Many of his collections were inspired by the natural world, his models wearing antlers and reptilian prints. In the exhibit, the showpieces included a dress of razor clams. The footwear on display included armadillo boots with 10-inch heels, shaped like lobster claws.’
McQueen was inspired by the beauty he saw in the grotesque. Museum-goers entered a catacomb, the walls covered in bone. A mannequin in the alcove wore a feathered skirt. Another wore a headpiece of impala horns. McQueen was known for his sense of humor and fascination with the macabre. At one of his shows in a candle-lit church, a skeleton had a front-row seat.
Often his shows were accused of misogyny. A model for McQueen could wear a leather gimp mask or be an amputee. She could be wrapped in plastic, endure a fake electrocution, or stalk a catwalk designed as an insane asylum. She could wear a dress made from a black leather harness while modeling the latest fetish wear.
The exhibit displayed some of the iconic pieces from McQueen’s catwalk shows. There was a mannequin in the dress worn by Canadian model Shalom Harlow. For the finale of one of his shows the model stood on a revolving platform. She rotated slowly as her white dress was spray-painted by two robotic arms with black and yellow ink.
The exhibit also used 3D holographic technology. On display was the Kate Moss hologram from a show at Paris Fashion Week in 2006. Her apparition was based on a Victorian parlour trick called Pepper’s Ghost that used projectors and mirrors to create an optical illusion. In a blacked-out room at McQueen’s show, a white vapor appeared. Mournful music played while the glowing orb expanded into a silhouette. Then it morphed into a ghostly projection of Kate Moss in a white organza dress designed by McQueen, the fabric rippling and swirling as her body slowly rotated. The ethereal beauty of her ghost floating in the darkness was his epitaph.
Another special exhibit was called Superheroes: Fashion and Fantasy. It explored the link between fashion and the superhero, looking at the influence superhero costume design had on fashion. Like the superhero costume, contemporary fashion also creates the identity of the person wearing it. The exhibit showcased the actual costumes from the superhero films.
On display was the Wonder Woman costume from the ’70s TV show—the red and gold bustier and star-print shorts worn by Lynda Carter. The exhibit featured the Superman costume worn by Christopher Reeve in the original film. The sky-blue tunic was made from a German nylon that stretched without losing its shape. Superman is known for his red cape, blue-and-red bodysuit and red leather boots. His costume was inspired by the outfits worn by acrobats in the traveling circus, his physique modeled after the strongmen performing under the big top.
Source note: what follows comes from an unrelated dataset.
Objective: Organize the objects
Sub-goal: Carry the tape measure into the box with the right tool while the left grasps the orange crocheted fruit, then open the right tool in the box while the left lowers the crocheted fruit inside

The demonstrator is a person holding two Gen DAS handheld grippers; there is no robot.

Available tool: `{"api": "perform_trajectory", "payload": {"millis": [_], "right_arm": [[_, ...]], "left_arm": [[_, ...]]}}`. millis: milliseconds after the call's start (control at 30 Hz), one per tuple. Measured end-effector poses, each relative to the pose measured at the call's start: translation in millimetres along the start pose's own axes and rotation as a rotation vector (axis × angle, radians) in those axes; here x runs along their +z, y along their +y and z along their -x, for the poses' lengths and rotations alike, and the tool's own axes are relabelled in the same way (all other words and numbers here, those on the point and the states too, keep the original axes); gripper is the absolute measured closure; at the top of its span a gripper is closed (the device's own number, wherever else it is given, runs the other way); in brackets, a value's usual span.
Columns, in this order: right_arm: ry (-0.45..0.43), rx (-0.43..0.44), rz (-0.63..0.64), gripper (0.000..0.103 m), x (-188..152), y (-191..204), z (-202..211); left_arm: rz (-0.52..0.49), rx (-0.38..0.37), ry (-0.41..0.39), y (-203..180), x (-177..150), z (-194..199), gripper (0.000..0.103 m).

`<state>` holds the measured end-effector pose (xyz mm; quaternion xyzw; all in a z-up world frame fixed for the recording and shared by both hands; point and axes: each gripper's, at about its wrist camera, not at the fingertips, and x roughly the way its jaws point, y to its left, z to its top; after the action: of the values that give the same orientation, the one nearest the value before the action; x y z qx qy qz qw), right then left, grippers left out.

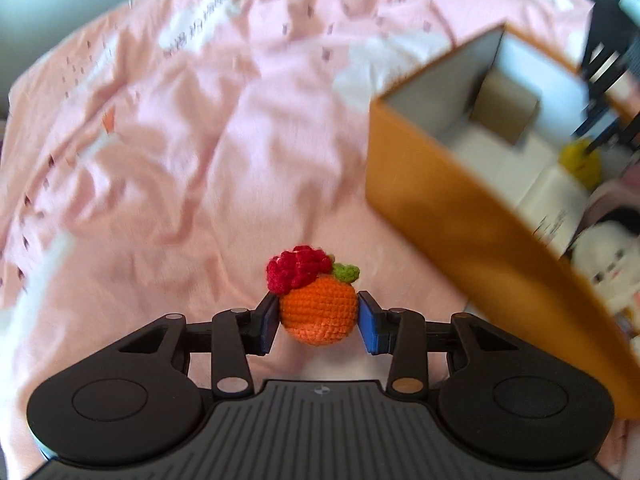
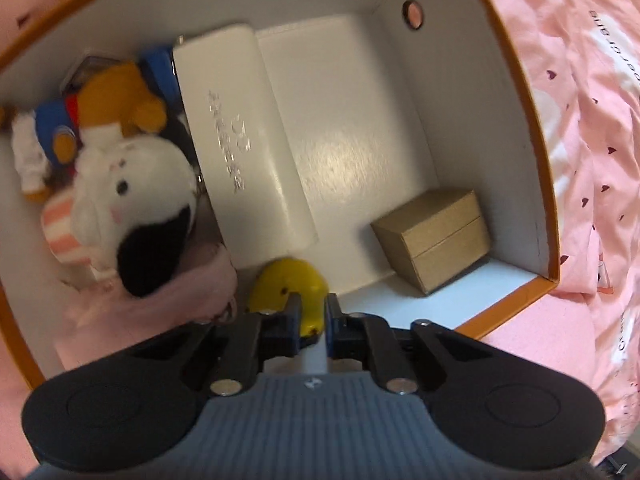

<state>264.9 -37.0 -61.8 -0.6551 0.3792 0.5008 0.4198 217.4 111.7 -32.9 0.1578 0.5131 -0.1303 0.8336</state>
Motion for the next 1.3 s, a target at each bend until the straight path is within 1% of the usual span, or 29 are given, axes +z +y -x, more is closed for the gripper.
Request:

Also on display was Christian Bale’s batsuit from The Dark Knight. The suit includes a graphite cowl, forearm blades and Kevlar body armour. In the trilogy, Batman’s original costume was a paramilitary survival suit intended for use by the US military. For The Dark Knight, it was upgraded with separated plating for more flexibility. The headpiece is based on the design of motorcycle helmets and the suit is made from fiberglass, nylon and metallic mesh.
The exhibit included the catsuit worn by Michelle Pfeiffer in Batman Returns. As Catwoman she wore the black latex bodysuit with white stitching. The skintight outfit made her look like a dominatrix in a dungeon rigged out with quasi-medieval torture instruments. Another outfit on view was the red-and-blue unitard worn by Tobey Maguire as the title role in Spider-Man 3. There was also Iron Man’s red and gold armor worn by Robert Downey, Jr.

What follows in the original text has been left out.